5
Nov
2021
Spencer

Spencer

Driving through England’s green and pleasant land, Diana Spencer, as played by Kirsten Stewart is lost in more ways than one. Known to the world over as the Princess of Wales, Diana is now a stranger to the dynasty that she married into. With a Christmas pantomime ahead of her, with a family who openly despairs of her, how long can she keep up the charade until something finally snaps inside of her?

this fictionalised scaffold of Diana’s divorce is unquestioningly an edifice to admire.

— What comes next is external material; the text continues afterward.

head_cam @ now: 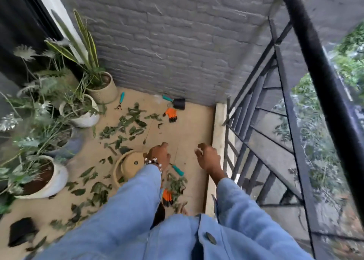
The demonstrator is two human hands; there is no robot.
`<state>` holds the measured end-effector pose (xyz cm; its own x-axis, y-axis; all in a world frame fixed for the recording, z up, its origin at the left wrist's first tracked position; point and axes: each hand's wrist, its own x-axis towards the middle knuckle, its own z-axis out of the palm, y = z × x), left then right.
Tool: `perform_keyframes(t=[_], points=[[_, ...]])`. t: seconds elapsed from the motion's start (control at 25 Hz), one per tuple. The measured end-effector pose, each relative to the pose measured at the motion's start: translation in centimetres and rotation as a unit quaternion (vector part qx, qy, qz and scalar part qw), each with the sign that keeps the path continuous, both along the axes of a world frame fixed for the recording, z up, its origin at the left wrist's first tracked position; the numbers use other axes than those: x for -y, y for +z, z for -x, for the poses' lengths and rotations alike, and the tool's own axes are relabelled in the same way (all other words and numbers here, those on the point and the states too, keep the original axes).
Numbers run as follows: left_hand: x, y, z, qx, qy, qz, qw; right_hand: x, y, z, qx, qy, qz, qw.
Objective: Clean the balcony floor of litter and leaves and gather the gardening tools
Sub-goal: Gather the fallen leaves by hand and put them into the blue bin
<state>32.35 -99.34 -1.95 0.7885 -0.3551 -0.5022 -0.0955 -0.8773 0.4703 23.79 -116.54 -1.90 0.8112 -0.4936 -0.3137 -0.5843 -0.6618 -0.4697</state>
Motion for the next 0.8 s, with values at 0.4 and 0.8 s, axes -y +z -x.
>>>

Well, in terms of a strict historical retelling of Princess Diana’s departure from the house of Windsor, this is something we’re never likely to know nor see. Yet, in the hands of director Pablo Larraín and screenwriter Steven Knight, Spencer neither makes any direct claim to do so either. Instead, their film is all about *feeling* and unlike 2013’s turgid Diana, this is a much better movie for it. In choosing to deliberately focus on the staff who are caught between either caring for Diana or just carrying on as normal, Kirsten Stewart’s invited interloper is deliberately left to ricochet inside an empty house. With only Sally Hawkin’s housemaid as her sole confidant, the film leaves Timothy Spall’s dour Equerry to singlehandedly say the most, by never saying anything at all. 

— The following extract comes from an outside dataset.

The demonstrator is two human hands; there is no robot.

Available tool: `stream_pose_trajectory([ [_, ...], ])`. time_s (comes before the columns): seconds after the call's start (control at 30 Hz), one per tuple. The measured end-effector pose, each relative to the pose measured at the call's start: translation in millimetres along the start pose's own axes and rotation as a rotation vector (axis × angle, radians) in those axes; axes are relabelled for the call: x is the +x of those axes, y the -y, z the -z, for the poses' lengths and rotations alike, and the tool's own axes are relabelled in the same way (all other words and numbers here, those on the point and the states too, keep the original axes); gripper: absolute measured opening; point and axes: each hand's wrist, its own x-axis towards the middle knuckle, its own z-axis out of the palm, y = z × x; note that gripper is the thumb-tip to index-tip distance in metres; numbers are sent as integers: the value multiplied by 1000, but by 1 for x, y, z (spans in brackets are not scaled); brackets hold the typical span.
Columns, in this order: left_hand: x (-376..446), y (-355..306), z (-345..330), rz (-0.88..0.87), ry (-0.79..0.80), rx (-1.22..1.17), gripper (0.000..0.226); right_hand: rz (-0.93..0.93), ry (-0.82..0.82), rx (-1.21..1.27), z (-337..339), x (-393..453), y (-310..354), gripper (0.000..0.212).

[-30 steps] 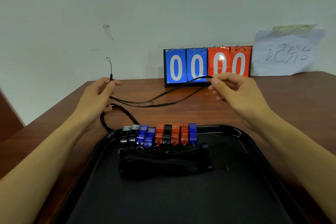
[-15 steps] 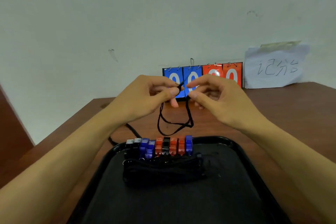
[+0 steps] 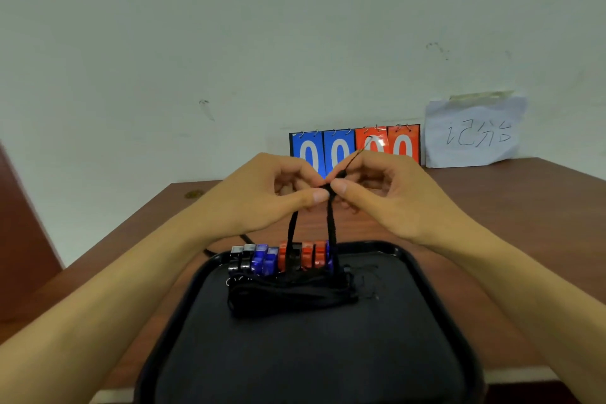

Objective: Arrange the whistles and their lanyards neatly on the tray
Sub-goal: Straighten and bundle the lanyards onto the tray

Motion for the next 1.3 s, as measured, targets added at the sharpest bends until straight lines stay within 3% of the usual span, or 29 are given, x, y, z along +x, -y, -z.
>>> stream_pose_trajectory([
  [0.23,-25,34,15,115,-105,126,6,-128,-108,-31,16,-10,-17,8],
  [0.43,-45,65,17,177,-280,-1,14,-232,-77,-101,14,-20,-41,5],
  [0.67,-58,84,13,191,-196,46,5,-245,-17,-160,6,-19,-54,6],
  [0.87,-70,98,12,186,-96,72,12,-252,67,-247,-1,-27,-64,6],
  [1.3,-78,103,1,198,22,304,3,-229,254,-365,-11,-38,-72,14],
])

Yet, as a piercing portrait of fragility, Kirsten Stewart’s performance says everything. From her doe-eyed, over-the-shoulder glances to her crisp English diction which splinters all of the etiquettes around her, this is an Oscar nomination, if not in the bag, then it’s certainly in the post. With arms permanently wrapped around her body as if in an ongoing act of self-consolation, Radiohead‘s Jonny Greenwood’s score completes this onscreen portrait. Offering Diana up as a breezy jazz trumpet forever looking break free, Greenwood then systemically drowns them both with low funereal dirges, as if it was deemed so as a matter of royal protocol. 

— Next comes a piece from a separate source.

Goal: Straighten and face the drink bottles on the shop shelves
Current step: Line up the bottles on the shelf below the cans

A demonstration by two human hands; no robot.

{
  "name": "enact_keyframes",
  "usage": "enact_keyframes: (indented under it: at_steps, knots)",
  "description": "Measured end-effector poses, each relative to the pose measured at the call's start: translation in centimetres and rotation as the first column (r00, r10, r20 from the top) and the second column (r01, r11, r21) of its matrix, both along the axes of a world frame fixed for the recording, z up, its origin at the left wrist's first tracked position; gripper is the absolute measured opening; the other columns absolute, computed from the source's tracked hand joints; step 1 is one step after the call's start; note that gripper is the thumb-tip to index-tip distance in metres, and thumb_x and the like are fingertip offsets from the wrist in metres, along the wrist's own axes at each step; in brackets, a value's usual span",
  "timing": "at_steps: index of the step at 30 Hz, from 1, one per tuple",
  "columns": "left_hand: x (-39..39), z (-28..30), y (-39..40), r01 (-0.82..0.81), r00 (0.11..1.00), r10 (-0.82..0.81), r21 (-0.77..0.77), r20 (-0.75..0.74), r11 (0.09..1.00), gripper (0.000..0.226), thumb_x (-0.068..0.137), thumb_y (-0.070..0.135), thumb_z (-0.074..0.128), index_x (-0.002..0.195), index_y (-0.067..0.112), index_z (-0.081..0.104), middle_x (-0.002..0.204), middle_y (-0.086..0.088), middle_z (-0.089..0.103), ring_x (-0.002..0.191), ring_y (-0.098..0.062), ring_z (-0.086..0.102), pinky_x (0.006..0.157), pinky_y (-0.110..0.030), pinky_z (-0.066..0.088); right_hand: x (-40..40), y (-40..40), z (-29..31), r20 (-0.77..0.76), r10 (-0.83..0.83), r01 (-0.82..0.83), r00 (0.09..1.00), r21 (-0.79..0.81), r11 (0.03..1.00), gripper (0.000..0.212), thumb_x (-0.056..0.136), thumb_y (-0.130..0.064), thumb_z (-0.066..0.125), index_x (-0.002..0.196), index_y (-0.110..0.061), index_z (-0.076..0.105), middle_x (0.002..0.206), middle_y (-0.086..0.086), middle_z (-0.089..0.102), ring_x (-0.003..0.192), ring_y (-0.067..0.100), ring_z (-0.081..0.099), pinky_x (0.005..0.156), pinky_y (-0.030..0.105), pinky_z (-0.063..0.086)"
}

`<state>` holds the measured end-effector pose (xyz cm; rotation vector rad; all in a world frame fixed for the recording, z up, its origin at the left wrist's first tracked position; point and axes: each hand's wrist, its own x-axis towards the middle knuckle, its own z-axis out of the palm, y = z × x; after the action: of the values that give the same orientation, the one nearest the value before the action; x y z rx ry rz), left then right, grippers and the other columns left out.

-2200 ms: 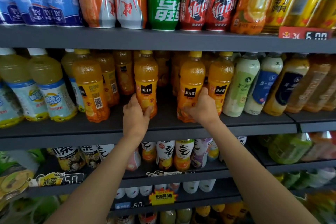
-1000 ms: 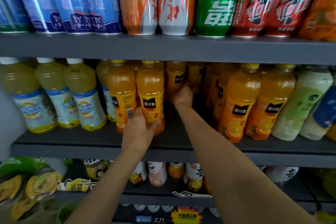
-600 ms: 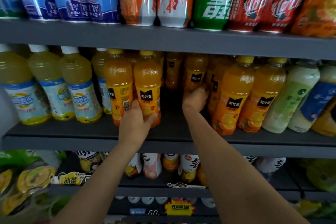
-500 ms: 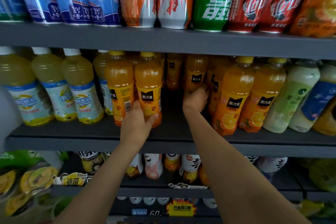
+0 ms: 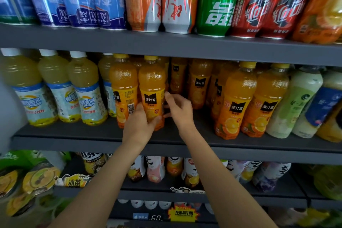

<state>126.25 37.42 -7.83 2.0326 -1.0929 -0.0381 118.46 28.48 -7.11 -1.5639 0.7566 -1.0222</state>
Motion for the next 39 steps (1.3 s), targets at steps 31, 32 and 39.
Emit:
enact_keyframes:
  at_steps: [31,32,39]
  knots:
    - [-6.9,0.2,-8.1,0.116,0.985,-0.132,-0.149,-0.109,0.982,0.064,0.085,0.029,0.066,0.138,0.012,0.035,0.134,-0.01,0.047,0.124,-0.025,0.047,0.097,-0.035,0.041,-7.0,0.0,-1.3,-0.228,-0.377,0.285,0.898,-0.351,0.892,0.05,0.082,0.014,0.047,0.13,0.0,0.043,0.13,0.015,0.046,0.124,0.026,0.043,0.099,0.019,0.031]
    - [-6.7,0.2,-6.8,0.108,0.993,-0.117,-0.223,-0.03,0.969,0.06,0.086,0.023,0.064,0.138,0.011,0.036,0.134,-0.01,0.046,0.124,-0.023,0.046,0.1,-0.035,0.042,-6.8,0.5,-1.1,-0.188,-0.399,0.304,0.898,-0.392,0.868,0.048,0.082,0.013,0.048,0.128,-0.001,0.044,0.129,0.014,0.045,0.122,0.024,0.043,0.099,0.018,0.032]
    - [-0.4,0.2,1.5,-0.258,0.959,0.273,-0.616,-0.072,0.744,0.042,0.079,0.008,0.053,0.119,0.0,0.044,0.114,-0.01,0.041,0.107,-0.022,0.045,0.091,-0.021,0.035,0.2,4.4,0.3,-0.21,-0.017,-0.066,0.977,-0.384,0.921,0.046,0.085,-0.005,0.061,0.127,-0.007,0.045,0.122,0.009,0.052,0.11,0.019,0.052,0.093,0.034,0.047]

With Diana arriving late to every scene, whether that be for sandwiches or shotguns, this becomes a film that doesn’t need a car crash to drive its point home. By assembling all of its main characters for duty amid a toxic Christmas celebration, Spencer instead becomes the clear fragments of a dream that was smashed upon arrival. 

Forever by being the last one to the table and the first one on everybody else’s mind, this fictionalised scaffold of Diana’s divorce is unquestioningly an edifice to admire. Whilst no one will ever know what she had to endure, the real truth of Spencer is that Diana’s isolation is clearly one that many others had a hand in.